- PROBLEM -
Check every line of the data and copy the ones where "call" appears.

- MATERIAL TO PROCESS -
- Opening Delimiter -
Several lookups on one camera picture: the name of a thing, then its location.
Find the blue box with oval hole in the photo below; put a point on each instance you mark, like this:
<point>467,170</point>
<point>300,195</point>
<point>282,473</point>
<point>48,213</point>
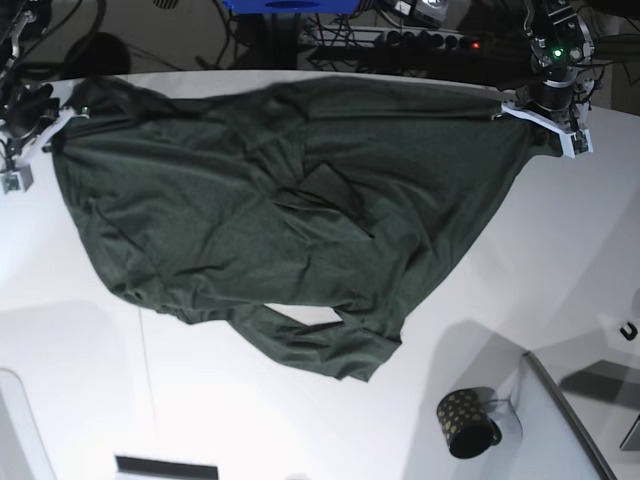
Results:
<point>291,6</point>

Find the black power strip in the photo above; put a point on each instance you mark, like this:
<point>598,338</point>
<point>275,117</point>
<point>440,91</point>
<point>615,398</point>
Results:
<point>370,37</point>

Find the black mug with gold dots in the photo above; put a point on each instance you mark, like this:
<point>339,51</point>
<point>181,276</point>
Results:
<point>466,425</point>

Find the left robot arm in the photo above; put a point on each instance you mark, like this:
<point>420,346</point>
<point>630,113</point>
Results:
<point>558,38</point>

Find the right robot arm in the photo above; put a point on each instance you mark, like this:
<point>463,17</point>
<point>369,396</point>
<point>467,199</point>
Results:
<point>24,26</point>

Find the dark green t-shirt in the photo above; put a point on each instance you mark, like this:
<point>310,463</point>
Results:
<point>312,216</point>

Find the small black hook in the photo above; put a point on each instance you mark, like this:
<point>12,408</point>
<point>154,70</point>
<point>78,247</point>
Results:
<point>629,331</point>

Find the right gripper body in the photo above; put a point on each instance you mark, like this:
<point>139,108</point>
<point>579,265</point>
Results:
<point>26,112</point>

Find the white rounded panel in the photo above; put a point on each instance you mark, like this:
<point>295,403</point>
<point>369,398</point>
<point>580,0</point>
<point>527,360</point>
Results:
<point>23,454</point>

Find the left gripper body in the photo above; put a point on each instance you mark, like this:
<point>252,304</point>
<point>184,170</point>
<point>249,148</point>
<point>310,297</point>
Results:
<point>554,93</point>

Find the grey metal side table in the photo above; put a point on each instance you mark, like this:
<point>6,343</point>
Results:
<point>581,424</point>

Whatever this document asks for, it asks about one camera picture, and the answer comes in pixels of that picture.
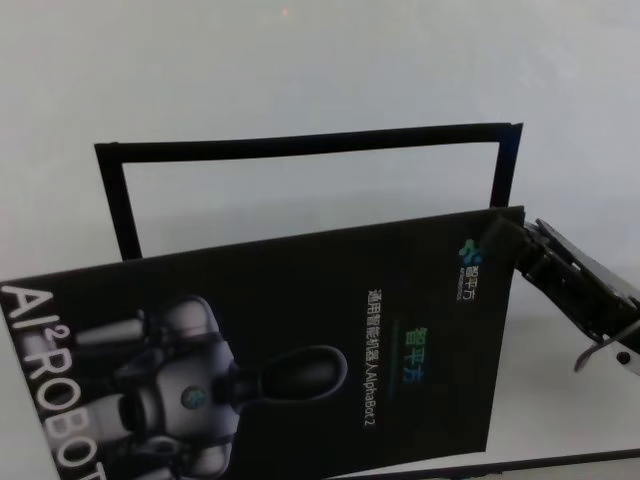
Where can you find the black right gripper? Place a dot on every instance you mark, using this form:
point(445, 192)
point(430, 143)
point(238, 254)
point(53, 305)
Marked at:
point(575, 280)

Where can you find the black robot print poster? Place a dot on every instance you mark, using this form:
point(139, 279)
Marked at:
point(300, 325)

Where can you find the black metal frame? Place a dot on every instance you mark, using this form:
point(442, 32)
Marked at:
point(300, 142)

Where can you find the black table frame post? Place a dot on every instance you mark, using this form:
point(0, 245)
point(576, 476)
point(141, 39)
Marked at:
point(507, 175)

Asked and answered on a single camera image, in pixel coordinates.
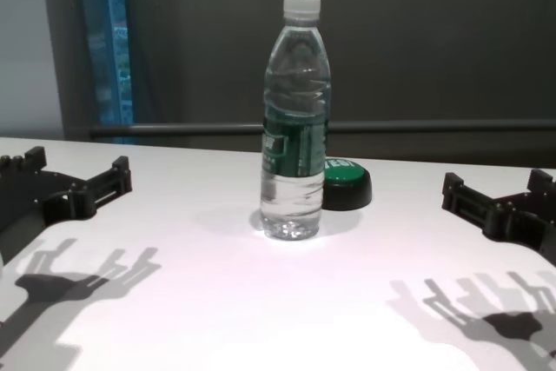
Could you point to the grey wall handrail bar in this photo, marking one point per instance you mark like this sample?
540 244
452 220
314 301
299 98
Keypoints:
195 130

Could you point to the clear water bottle green label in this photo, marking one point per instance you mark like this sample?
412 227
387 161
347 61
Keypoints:
295 149

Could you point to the blue window frame strip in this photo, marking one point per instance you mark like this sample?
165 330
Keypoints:
115 62

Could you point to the green YES push button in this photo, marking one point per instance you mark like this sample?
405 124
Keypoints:
347 188

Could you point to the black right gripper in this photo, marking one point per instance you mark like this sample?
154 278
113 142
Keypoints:
534 223

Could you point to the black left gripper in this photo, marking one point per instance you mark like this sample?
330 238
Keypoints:
26 201

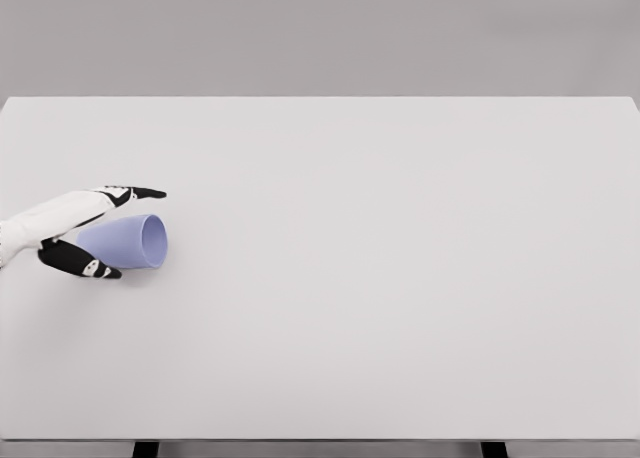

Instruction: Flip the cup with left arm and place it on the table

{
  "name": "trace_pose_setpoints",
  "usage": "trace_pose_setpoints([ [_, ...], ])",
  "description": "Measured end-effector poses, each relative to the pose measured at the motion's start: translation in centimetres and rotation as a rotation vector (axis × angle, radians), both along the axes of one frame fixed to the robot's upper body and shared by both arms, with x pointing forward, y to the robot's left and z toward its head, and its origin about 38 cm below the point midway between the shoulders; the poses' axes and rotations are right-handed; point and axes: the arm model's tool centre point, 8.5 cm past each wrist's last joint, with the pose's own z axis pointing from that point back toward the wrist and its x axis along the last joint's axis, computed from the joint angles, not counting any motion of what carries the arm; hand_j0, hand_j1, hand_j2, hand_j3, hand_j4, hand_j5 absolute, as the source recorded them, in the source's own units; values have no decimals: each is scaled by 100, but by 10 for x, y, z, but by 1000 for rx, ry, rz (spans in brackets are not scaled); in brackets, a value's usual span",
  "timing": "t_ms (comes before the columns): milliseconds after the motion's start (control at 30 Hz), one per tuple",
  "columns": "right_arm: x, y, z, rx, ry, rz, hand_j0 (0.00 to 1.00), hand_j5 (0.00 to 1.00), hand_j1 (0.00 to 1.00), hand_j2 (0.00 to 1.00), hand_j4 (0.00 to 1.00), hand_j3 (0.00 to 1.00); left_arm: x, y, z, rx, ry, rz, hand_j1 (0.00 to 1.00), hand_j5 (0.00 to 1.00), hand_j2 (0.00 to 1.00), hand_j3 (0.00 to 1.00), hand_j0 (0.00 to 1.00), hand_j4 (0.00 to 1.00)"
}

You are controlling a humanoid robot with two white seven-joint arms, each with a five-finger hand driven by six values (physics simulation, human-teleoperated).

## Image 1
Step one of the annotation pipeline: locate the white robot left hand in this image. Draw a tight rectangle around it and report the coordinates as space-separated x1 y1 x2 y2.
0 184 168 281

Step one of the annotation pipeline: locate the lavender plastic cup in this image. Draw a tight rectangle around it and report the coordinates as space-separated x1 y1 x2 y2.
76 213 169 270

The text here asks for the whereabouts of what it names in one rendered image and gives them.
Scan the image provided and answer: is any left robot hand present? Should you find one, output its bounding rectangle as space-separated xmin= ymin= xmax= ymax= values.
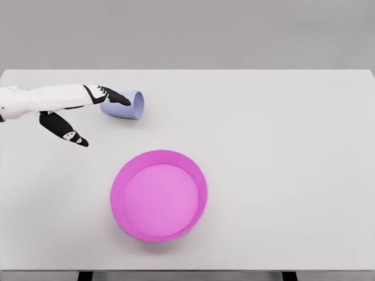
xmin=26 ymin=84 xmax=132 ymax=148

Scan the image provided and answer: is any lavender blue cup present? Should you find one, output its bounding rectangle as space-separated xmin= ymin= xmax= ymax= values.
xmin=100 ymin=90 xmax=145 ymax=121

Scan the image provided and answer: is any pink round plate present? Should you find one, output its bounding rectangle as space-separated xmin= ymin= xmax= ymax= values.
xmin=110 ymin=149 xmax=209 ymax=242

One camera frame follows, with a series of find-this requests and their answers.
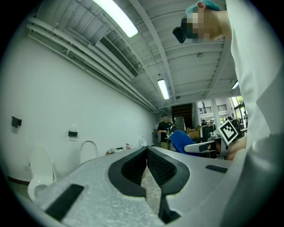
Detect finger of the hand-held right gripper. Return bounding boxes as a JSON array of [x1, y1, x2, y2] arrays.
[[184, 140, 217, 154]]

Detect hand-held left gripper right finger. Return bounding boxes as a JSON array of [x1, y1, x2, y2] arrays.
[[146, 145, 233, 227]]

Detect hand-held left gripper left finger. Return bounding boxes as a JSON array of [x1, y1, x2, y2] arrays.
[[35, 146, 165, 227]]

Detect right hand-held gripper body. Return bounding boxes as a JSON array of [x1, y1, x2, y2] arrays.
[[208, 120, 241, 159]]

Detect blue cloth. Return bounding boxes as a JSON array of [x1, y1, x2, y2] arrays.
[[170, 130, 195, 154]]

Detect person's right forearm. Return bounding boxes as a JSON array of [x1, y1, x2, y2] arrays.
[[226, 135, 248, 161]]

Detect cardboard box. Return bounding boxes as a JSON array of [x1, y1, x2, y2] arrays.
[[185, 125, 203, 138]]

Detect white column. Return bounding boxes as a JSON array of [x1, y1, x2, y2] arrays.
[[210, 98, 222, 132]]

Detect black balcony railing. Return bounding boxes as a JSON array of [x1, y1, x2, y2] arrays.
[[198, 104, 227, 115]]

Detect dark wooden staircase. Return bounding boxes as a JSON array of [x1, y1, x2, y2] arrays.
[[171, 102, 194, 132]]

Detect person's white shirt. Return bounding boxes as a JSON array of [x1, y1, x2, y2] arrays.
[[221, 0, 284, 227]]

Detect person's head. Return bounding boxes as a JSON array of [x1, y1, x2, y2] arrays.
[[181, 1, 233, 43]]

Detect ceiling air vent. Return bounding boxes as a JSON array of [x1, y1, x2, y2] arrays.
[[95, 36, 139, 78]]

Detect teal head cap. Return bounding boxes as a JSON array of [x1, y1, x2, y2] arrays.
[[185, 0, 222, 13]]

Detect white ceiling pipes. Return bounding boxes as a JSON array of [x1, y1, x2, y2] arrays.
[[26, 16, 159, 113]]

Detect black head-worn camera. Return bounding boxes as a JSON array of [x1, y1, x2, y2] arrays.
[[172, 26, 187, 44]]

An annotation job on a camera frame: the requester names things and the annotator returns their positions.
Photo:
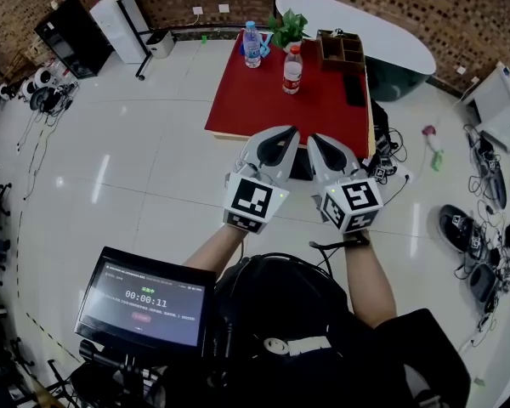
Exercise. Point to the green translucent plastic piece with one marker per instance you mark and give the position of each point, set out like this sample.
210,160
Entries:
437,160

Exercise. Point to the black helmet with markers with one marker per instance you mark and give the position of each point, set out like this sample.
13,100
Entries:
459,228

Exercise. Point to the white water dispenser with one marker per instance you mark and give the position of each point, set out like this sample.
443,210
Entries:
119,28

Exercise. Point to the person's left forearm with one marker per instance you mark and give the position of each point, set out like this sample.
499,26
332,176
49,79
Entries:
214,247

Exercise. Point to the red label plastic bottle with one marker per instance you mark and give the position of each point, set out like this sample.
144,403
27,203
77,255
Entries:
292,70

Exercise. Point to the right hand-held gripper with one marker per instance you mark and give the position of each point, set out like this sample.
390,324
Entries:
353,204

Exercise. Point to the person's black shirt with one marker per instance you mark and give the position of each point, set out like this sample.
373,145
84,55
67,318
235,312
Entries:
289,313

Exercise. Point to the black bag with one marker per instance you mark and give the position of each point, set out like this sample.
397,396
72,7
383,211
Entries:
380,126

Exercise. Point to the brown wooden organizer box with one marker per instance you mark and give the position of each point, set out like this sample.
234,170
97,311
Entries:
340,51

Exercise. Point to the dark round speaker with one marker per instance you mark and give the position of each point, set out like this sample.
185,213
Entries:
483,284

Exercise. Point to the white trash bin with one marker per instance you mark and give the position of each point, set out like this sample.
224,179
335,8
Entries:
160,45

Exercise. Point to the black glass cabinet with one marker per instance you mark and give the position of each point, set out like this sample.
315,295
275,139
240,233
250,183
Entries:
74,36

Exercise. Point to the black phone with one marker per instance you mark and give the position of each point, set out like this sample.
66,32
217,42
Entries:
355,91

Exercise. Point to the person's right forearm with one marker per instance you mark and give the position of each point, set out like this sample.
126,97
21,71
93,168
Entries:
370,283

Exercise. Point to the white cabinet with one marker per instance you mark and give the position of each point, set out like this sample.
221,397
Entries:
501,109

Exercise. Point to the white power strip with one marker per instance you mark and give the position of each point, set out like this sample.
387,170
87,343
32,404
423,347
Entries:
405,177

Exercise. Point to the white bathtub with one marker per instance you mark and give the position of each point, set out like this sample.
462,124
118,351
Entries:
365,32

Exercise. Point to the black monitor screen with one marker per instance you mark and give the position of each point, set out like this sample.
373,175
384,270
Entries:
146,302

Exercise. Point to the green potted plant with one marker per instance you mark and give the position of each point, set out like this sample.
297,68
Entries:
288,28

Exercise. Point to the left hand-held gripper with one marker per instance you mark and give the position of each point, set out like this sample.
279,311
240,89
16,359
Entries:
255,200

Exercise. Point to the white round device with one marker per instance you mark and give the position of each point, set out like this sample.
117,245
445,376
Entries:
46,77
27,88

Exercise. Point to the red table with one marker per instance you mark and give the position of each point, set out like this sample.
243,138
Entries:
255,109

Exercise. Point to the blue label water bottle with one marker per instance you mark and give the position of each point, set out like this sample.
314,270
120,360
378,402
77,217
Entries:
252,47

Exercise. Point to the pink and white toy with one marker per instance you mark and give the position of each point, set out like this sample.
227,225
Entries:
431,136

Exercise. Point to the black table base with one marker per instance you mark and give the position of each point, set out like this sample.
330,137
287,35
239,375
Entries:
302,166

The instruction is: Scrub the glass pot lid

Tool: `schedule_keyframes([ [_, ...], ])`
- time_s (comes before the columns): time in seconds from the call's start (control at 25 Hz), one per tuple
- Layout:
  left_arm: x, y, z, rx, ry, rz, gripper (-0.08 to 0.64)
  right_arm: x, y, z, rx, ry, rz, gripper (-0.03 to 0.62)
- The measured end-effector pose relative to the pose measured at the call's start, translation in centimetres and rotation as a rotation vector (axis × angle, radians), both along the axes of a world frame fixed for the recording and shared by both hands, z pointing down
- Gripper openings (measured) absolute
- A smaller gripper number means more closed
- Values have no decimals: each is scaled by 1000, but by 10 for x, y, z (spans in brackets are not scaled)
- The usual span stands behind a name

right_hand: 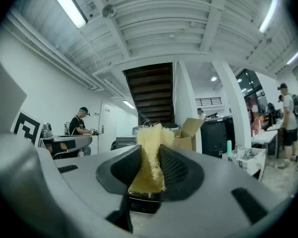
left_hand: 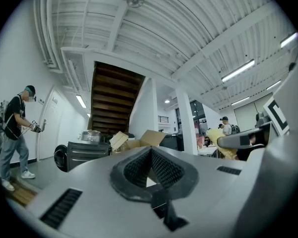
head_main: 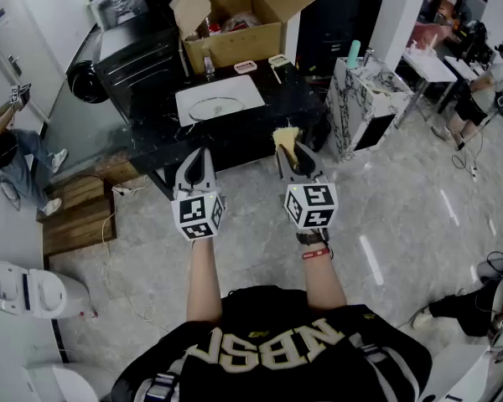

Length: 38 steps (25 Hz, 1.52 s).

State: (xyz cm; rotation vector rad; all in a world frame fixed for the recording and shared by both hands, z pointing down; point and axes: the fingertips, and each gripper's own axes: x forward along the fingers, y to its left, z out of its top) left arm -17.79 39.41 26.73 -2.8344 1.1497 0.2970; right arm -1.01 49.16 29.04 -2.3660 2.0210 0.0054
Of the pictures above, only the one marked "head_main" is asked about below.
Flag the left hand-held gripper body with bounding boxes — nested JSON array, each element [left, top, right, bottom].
- Closing Delimiter -
- RESPONSE TO THE EXERCISE -
- time_s (comes before the columns): time in seconds from the call's start (control at 25 Hz), one per tuple
- The measured end-effector pose relative to the pose measured at the call's start, translation in centimetres and rotation as a rotation vector (axis × angle, radians), both along the axes of a world frame fixed for the recording and shared by both hands, z pointing down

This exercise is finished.